Enjoying fresh snow at Dizin
Resorts: Dizin is the largest of Iran’s 20 ski areas. Iran has been unable to get a new ski lift since the 1979 Revolution so it was interesting to see the antiques that are still running. Back then, fat skis did not exist and ours would not fit in the gondola racks. There was fresh snow and we spent two days there getting acclimated to the altitude since the base was at 9,000 feet (2700m) and the top of the lifts over 11,000ft (3350m).

Mountaineering: We had an incredible four days hanging out on Mount Damavand. The Bargah Shelter is located at 13,800 feet (4200m) and provides the upper camp for attempts higher on the mountain. It was 20F (-7C) inside the shelter so take a warm sleeping bag. Tea, instant coffee, and a limited amount of food is available at the hut. High winds and ice stopped us at 15,000ft (4572m), well short of the summit, but we still got some good turns in [skiing], made new friends, and took in some nice views despite the stormy conditions.

Iranian Hospitality: The trip started out as a ski trip and ended up being more about the people, who showed us friendliness, warmth, and genuine curiosity throughout Iran. We've never been treated so kindly in any other country. For this, we are grateful to all Iranians who we had the opportunity to speak with during our visit—for sharing their lives and thoughts and encouraging us to learn more.

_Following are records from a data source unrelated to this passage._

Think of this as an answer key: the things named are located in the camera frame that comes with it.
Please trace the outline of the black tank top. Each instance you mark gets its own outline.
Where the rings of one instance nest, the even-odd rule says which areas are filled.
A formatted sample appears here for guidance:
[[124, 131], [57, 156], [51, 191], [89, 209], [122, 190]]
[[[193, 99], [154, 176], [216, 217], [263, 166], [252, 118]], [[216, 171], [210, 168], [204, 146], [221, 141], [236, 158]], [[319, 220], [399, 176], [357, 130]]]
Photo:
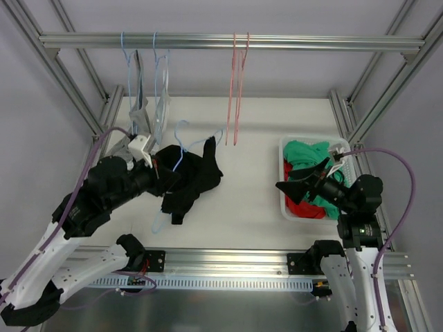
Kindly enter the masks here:
[[224, 176], [216, 161], [214, 136], [204, 141], [203, 154], [196, 155], [178, 145], [159, 150], [154, 160], [160, 169], [152, 172], [153, 186], [147, 191], [162, 196], [161, 211], [172, 216], [171, 224], [181, 225], [194, 202], [216, 188]]

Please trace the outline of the green shirt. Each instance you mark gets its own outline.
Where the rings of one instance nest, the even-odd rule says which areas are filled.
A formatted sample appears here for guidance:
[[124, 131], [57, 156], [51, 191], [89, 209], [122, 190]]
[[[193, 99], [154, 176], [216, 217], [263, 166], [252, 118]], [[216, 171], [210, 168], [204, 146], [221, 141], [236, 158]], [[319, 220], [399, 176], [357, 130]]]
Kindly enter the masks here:
[[[329, 156], [328, 148], [329, 143], [325, 141], [308, 145], [304, 142], [292, 140], [283, 147], [282, 155], [283, 159], [286, 159], [293, 165], [293, 170], [304, 169], [315, 166], [327, 158]], [[325, 199], [317, 196], [312, 202], [307, 203], [313, 203], [325, 208], [326, 217], [337, 220], [338, 208]]]

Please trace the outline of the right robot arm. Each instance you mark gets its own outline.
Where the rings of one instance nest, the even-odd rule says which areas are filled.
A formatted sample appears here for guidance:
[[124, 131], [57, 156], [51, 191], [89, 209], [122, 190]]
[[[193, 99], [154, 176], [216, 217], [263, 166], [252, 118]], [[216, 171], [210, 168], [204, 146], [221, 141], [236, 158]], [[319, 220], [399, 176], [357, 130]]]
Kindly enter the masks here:
[[329, 175], [328, 161], [289, 172], [275, 186], [294, 203], [321, 197], [338, 208], [340, 239], [317, 240], [302, 264], [324, 274], [344, 331], [396, 331], [383, 275], [383, 238], [375, 212], [383, 182], [364, 174], [350, 187]]

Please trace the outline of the black left arm base bracket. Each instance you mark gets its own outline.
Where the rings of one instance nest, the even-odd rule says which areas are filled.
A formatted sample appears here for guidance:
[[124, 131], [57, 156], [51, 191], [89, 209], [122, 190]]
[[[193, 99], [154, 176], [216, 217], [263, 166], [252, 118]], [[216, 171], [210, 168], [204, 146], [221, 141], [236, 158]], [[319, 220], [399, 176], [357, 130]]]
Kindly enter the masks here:
[[138, 273], [162, 273], [165, 265], [164, 250], [147, 250], [132, 234], [124, 234], [117, 241], [125, 250], [128, 262], [121, 271]]

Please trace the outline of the black right arm base bracket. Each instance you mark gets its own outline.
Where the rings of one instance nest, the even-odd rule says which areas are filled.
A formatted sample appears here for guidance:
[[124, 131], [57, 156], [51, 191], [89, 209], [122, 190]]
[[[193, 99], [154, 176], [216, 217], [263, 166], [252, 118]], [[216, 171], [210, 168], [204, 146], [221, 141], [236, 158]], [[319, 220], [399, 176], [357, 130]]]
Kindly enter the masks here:
[[345, 256], [339, 241], [316, 240], [304, 253], [290, 252], [287, 254], [287, 270], [289, 275], [324, 275], [320, 267], [323, 258], [338, 255]]

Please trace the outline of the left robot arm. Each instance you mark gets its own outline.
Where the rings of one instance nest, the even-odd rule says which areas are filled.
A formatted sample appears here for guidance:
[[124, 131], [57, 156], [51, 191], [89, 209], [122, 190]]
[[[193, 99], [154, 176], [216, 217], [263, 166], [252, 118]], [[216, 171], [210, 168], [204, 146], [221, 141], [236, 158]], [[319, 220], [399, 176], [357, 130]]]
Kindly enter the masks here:
[[1, 318], [5, 325], [37, 326], [92, 281], [115, 270], [142, 270], [147, 255], [132, 234], [119, 236], [115, 244], [81, 266], [62, 265], [82, 242], [110, 221], [114, 210], [146, 192], [161, 196], [180, 178], [158, 159], [152, 166], [137, 161], [132, 169], [121, 157], [100, 159], [54, 211], [28, 261], [13, 276], [2, 280]]

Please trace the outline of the pink wire hanger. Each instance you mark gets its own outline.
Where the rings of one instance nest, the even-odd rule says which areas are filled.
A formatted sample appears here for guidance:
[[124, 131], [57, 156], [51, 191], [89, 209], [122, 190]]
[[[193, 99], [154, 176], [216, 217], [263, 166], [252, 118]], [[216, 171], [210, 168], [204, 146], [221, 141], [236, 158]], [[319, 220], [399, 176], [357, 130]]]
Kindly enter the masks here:
[[245, 50], [240, 51], [240, 70], [237, 74], [237, 99], [236, 99], [236, 111], [235, 111], [235, 132], [234, 132], [234, 138], [233, 138], [233, 144], [236, 146], [238, 142], [238, 136], [239, 136], [239, 118], [241, 114], [241, 108], [242, 108], [242, 95], [243, 95], [243, 85], [244, 85], [244, 71], [246, 66], [246, 60], [248, 56], [248, 50], [250, 46], [250, 32], [247, 32], [246, 34], [246, 48]]

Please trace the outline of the red tank top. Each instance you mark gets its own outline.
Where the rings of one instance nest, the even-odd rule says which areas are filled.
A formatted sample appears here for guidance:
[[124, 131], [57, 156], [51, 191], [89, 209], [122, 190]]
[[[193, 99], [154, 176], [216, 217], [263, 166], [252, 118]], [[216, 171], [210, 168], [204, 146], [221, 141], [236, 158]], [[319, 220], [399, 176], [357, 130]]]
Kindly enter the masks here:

Ameriki: At one point we noticed that people didn't care where we were from. They just appreciate visitors to their country. We had a couple of conversations in which people said about Trump, "Now you have your own Ahmadinejad!" which, if you know anything about Iranian politics, is an interesting analogy. We were told repeatedly that we are viewed separately from our government just as they feel separate from theirs. They like Americans very much. At a bazaar in Kashan, a flute salesman attempted the Star Spangled Banner for us. When the flight crew to Shiraz found out they had Americans on board, we were offered a better seat, and told that we were most welcome and that they hoped that we would find that the news and reality are not the same in Iran.
Skiing past Saheb al Zaman Mosque on slopes of Damavand
Morning light at Nasir al-Molk Mosque
As an American though you want to follow the rules.  Along the way to the village of Abyaneh, we passed one of their nuclear facilities near Natanz, where some of the centrifuges are/were. The facility is deep underground so you can't see anything but there are anti-aircraft guns all over. It was the one spot where we were warned not to take photos since “they” were watching the road and we would be detained if they saw a camera!

What to eat: Throughout Iran we ate at small local restaurants. Different towns often had different specialty dishes for that area. Overall, the food seemed like a cross between Turkish and Indian (which makes sense geographically). There are a variety of fresh breads everyday and there are always vegetables, feta-like cheeses, yogurt, and olives at meals. Some of our favorite dishes were dizzi stew (wonderful combination of spices, meat, and vegetables), fesenjan (lamb with apricots), aloo (beef/lamb with prunes), and of course kababs. We also enjoyed falludeh (a noodle-like sorbet with lime juice) on a warm day.

Where to stay: A benefit of a hiring a guide is having hotel bookings pre-arranged which meant we stayed in nicer hotels (3-star) instead of our usual hostels. The Aramis in Tehran gave us an upgrade because we were American. The Karimkhan Hotel was a very ornate hotel in Shiraz that was our favorite. The Setareh Hotel in Isfahan is ½ a block away from the main square so has the best location. The tours are typically booked in 3- or 4-star hotels but everything can be modified depending on what type of trip you are looking for.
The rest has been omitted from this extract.